▶ Your task
Every line of the listing is to be printed again exactly.

▶ Supplied material
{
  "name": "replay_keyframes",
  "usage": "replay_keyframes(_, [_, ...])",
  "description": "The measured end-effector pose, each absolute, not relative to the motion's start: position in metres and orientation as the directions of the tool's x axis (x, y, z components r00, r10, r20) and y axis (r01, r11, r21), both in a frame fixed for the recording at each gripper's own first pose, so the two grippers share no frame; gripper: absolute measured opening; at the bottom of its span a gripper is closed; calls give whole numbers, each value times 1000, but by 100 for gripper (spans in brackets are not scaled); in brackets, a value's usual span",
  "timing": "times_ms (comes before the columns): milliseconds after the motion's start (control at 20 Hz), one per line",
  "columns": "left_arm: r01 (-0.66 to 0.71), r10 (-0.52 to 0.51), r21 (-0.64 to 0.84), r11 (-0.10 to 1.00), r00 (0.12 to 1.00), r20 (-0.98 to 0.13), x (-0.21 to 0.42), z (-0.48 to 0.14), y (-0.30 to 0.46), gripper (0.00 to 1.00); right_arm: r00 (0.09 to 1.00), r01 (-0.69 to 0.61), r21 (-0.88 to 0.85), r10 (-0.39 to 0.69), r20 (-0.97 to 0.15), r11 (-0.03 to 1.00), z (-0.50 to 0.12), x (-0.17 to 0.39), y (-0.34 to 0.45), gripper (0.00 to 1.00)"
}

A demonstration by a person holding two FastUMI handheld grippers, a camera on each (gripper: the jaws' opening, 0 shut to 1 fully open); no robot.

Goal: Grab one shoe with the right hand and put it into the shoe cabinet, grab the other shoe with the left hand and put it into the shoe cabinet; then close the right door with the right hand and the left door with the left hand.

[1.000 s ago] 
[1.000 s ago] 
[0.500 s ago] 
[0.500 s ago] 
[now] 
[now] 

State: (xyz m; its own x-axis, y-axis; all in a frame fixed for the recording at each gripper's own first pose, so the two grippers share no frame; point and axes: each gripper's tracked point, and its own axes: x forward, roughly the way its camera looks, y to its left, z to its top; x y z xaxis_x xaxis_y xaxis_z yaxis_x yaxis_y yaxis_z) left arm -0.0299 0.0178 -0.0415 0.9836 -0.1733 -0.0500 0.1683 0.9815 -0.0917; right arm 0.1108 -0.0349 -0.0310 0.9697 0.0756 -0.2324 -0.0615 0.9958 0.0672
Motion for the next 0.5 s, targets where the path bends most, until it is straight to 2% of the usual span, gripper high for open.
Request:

▶ Completed exercise
{
  "name": "replay_keyframes",
  "usage": "replay_keyframes(_, [_, ...])",
  "description": "The measured end-effector pose, each absolute, not relative to the motion's start: position in metres and orientation as the directions of the tool's x axis (x, y, z components r00, r10, r20) and y axis (r01, r11, r21), both in a frame fixed for the recording at each gripper's own first pose, so the two grippers share no frame; gripper: absolute measured opening; at the bottom of its span a gripper is closed; calls give whole numbers, each value times 1000, but by 100 for gripper (spans in brackets are not scaled); in brackets, a value's usual span",
  "timing": "times_ms (comes before the columns): milliseconds after the motion's start (control at 20 Hz), one per line",
  "columns": "left_arm: r01 (-0.66 to 0.71), r10 (-0.52 to 0.51), r21 (-0.64 to 0.84), r11 (-0.10 to 1.00), r00 (0.12 to 1.00), r20 (-0.98 to 0.13), x (-0.21 to 0.42), z (-0.48 to 0.14), y (-0.30 to 0.46), gripper (0.00 to 1.00); right_arm: r00 (0.09 to 1.00), r01 (-0.69 to 0.61), r21 (-0.88 to 0.85), r10 (-0.39 to 0.69), r20 (-0.97 to 0.15), r11 (-0.03 to 1.00), z (-0.50 to 0.12), x (-0.17 to 0.39), y (-0.34 to 0.45), gripper (0.00 to 1.00)"
}

A demonstration by a person holding two FastUMI handheld grippers, a camera on each (gripper: the jaws' opening, 0 shut to 1 fully open); no robot.

Goal: Grab one shoe with the right hand and put it into the shoe cabinet, grab the other shoe with the left hand and put it into the shoe cabinet; then close the right door with the right hand and the left door with the left hand.

[1.000 s ago] 
[1.000 s ago] 
[0.500 s ago] 
[0.500 s ago] 
[now] 
[now] 

State: (xyz m; its own x-axis, y-axis; all in a frame fixed for the recording at each gripper's own first pose, so the two grippers share no frame; point and axes: each gripper's tracked point, and its own axes: x forward, roughly the way its camera looks, y to its left, z to its top; x y z xaxis_x xaxis_y xaxis_z yaxis_x yaxis_y yaxis_z) left arm -0.0299 0.0178 -0.0415 0.9836 -0.1733 -0.0500 0.1683 0.9815 -0.0917; right arm 0.1108 -0.0349 -0.0310 0.9697 0.0756 -0.2324 -0.0615 0.9958 0.0672
Motion for the next 0.5 s, targets where the path bends most, until it is straight to 2% of the usual span, gripper high for open.
Request:

Nothing else is part of this output.